— Problem requirements —
For the word "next", work out how many lines in the records below contain it and state that count alone.

[Data extracted from a collection]
━━━━
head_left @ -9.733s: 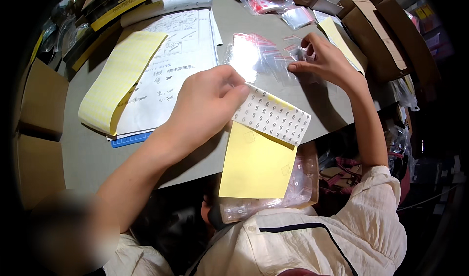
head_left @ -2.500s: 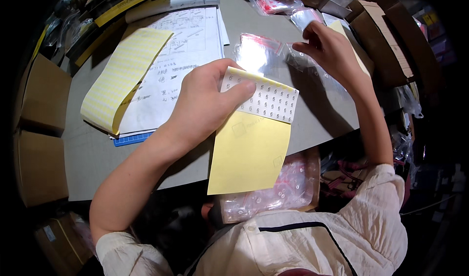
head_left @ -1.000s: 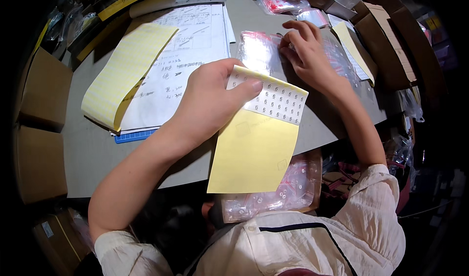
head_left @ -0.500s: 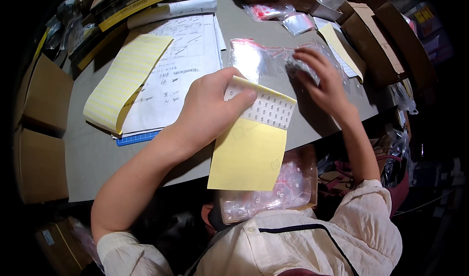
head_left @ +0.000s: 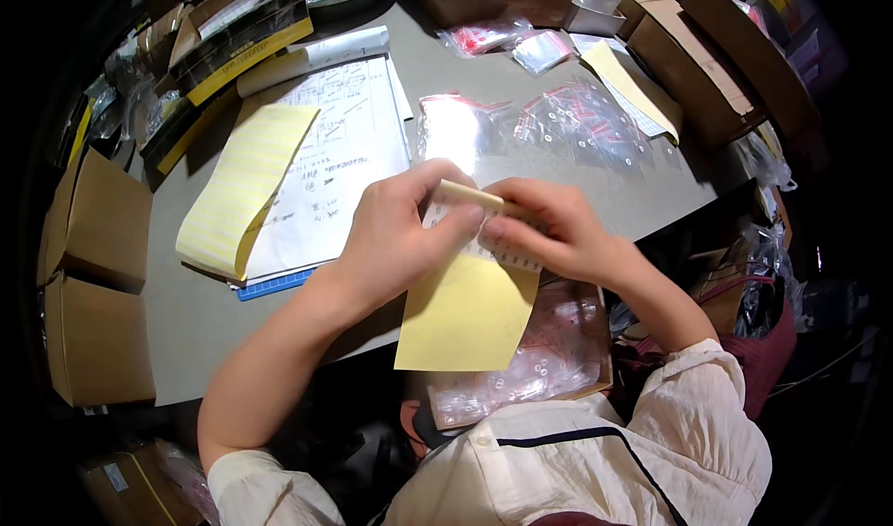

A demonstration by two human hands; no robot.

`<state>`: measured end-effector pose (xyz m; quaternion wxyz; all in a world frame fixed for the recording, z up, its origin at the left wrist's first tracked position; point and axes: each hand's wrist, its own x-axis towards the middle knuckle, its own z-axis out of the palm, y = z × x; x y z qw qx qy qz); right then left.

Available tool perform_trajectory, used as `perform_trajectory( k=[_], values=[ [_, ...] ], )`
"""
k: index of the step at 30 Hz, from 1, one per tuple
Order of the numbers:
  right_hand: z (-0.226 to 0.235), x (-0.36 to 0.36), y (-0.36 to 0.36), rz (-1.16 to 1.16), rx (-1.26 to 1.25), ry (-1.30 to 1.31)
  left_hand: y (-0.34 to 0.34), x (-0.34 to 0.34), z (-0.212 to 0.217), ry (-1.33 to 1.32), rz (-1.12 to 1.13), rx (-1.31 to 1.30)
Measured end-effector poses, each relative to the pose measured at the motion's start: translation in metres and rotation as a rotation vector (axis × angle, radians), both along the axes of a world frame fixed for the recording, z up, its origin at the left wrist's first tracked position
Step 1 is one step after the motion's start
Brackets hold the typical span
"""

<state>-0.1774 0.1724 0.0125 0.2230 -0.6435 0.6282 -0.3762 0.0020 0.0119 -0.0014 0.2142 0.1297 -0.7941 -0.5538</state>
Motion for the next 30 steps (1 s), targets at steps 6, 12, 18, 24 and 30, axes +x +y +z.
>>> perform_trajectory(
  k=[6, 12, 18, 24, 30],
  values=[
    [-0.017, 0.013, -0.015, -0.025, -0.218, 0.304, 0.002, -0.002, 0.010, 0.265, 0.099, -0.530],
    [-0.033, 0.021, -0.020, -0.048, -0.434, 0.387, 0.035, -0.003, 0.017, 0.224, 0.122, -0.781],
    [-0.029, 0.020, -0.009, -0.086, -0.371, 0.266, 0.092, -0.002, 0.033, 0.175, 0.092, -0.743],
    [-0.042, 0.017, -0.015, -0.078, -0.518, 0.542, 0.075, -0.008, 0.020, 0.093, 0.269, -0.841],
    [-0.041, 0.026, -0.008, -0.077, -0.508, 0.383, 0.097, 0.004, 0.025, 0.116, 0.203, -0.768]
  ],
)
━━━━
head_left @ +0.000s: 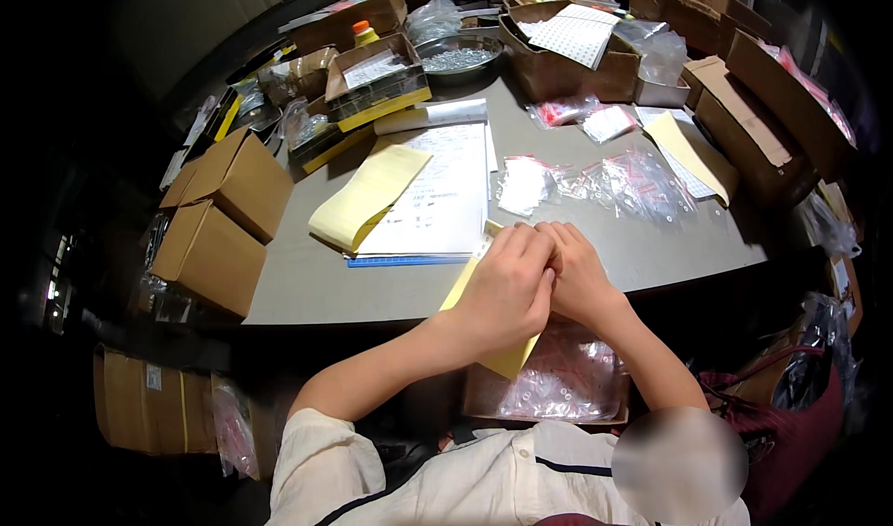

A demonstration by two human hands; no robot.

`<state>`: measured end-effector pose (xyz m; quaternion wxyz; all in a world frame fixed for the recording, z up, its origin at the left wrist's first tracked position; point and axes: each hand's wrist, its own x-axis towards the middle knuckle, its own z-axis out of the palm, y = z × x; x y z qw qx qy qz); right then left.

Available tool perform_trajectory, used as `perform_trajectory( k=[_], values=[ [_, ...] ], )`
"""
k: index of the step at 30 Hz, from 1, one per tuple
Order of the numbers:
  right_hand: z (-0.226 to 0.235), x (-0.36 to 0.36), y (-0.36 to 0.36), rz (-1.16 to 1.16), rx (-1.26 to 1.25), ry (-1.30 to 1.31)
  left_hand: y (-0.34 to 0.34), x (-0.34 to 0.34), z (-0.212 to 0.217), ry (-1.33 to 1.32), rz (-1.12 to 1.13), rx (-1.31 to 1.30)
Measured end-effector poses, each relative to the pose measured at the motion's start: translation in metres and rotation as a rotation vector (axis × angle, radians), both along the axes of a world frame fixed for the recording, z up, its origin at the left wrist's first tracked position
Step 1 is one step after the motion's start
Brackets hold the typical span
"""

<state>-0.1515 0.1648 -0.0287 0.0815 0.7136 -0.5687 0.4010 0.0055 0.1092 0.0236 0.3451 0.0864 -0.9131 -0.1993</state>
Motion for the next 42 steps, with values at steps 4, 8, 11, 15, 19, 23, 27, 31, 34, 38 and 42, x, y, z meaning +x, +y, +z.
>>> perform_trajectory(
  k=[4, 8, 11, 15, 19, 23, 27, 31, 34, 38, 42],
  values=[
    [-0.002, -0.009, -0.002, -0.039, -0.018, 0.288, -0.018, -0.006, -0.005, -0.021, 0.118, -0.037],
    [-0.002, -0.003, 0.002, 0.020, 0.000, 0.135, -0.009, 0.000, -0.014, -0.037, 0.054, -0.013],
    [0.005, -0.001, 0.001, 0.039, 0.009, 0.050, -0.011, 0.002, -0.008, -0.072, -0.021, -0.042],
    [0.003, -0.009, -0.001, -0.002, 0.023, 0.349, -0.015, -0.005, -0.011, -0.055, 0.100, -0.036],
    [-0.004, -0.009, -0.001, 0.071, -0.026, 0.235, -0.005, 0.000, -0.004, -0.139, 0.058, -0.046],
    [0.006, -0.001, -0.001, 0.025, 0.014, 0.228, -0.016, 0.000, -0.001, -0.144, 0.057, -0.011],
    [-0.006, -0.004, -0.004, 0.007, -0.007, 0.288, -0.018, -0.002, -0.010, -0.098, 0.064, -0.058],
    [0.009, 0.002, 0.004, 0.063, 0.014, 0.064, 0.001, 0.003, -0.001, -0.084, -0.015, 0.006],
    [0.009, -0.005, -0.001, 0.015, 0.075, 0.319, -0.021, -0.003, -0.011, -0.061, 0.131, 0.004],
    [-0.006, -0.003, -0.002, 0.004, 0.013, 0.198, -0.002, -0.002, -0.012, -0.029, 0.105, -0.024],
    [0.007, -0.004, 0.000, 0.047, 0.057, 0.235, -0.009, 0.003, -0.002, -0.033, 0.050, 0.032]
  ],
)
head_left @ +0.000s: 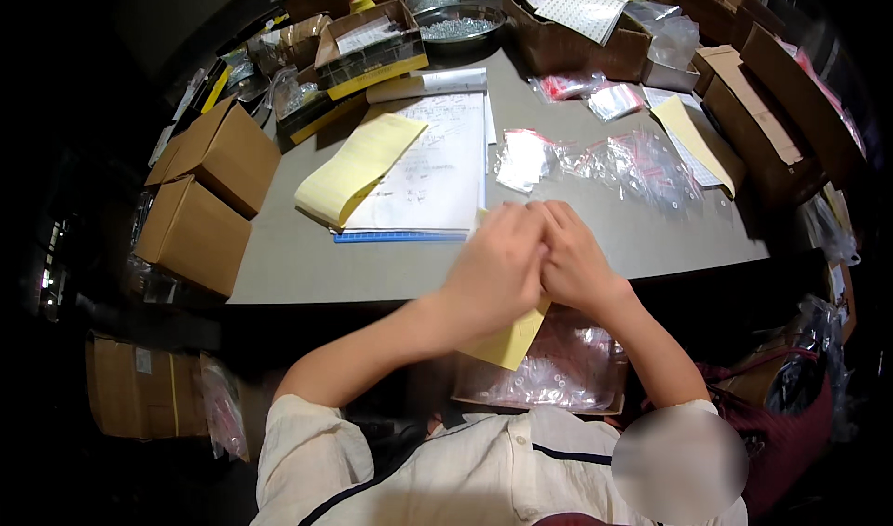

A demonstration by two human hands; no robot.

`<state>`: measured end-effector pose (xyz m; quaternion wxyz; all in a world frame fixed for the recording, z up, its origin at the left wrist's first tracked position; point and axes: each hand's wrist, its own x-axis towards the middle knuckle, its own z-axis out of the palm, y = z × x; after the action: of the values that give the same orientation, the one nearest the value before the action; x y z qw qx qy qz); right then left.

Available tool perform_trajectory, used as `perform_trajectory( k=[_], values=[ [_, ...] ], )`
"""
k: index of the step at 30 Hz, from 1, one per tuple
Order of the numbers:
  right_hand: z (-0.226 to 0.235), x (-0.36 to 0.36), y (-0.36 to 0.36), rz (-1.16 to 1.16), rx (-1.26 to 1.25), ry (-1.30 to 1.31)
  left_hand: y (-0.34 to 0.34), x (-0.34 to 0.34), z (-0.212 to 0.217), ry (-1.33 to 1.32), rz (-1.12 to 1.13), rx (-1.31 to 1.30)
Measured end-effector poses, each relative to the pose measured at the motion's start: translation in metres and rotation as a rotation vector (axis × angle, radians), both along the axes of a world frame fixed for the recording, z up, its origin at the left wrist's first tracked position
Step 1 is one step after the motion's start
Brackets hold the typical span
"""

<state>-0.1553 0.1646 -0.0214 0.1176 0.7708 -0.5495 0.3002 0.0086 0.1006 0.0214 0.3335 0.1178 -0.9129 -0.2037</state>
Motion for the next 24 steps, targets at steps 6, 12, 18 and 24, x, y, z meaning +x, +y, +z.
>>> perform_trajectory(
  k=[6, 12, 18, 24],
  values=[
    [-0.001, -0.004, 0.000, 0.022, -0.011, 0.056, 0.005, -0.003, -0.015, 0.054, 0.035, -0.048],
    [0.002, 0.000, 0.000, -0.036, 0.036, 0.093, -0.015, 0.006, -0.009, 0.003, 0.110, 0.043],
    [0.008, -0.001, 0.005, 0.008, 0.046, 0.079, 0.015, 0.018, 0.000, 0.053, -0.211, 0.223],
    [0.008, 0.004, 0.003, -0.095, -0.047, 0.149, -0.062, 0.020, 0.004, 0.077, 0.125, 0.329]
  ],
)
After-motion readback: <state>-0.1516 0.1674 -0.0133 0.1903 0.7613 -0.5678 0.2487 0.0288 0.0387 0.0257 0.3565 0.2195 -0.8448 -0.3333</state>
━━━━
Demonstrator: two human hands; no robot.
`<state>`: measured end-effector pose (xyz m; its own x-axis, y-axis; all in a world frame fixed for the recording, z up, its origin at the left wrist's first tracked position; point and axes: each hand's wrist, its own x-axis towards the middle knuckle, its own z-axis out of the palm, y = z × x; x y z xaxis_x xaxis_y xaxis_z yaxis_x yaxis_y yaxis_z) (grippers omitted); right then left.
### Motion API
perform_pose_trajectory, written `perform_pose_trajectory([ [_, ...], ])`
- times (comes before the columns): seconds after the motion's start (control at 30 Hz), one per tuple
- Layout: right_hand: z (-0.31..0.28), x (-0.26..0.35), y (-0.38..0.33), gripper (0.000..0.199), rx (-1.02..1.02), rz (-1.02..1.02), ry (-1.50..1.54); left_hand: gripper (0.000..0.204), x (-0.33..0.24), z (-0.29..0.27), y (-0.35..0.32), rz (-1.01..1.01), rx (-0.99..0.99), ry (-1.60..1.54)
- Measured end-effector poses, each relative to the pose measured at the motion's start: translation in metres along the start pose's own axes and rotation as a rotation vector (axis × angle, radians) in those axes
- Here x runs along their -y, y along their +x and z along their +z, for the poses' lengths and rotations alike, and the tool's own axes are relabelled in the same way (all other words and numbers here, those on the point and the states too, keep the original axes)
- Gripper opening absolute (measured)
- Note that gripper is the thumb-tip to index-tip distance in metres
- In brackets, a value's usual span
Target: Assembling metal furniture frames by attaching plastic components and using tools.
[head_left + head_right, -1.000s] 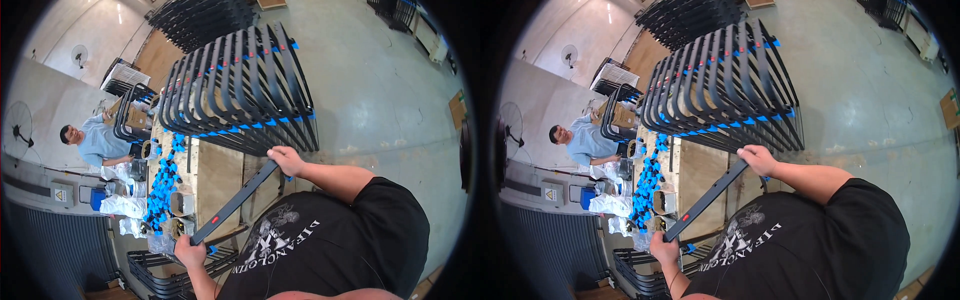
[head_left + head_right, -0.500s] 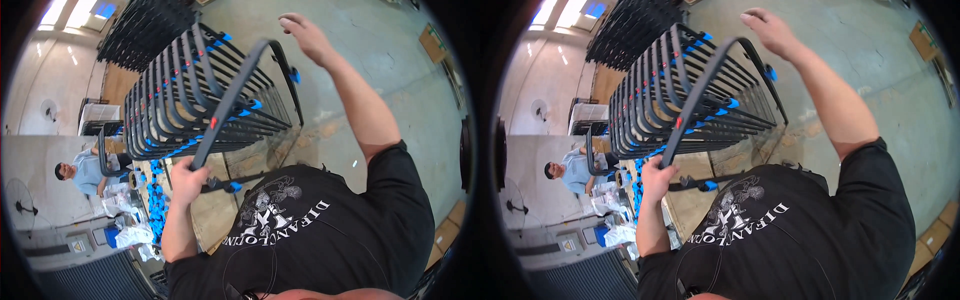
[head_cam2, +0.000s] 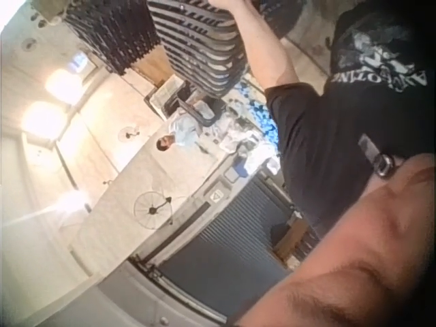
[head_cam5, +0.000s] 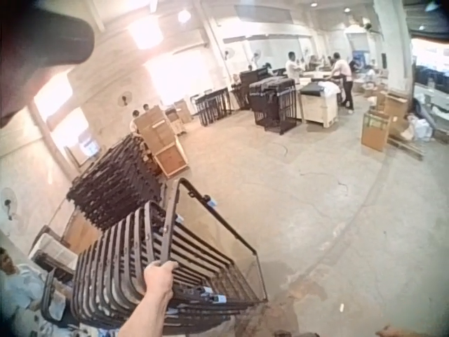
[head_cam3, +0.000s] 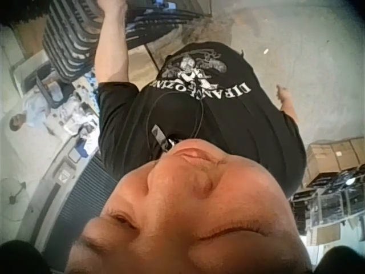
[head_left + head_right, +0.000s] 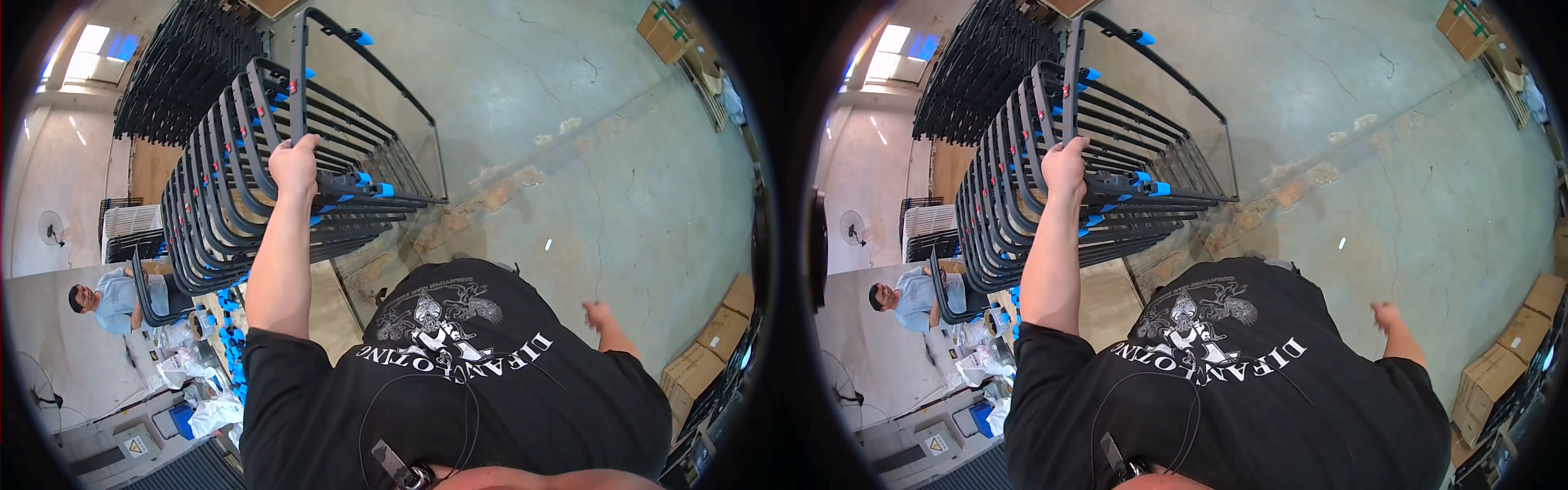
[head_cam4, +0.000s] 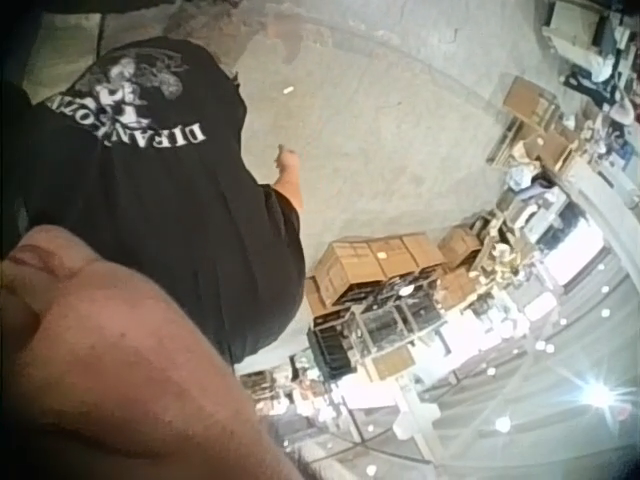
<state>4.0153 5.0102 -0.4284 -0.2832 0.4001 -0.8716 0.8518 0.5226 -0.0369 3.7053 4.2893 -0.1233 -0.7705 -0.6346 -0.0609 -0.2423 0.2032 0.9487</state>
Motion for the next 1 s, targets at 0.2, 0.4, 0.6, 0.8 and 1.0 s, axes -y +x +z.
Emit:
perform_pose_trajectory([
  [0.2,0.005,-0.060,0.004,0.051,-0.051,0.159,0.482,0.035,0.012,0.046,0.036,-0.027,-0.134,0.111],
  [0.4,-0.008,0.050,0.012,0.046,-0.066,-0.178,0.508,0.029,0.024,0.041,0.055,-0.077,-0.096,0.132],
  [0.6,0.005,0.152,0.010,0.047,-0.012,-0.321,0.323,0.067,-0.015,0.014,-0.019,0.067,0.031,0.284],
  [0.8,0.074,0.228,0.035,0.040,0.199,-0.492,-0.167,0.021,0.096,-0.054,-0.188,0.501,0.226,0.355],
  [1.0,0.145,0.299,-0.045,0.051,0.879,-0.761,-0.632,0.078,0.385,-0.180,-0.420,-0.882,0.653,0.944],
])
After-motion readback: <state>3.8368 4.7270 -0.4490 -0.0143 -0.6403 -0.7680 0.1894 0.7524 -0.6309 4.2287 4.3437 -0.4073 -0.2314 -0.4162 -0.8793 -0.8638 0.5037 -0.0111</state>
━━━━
— Reply —
4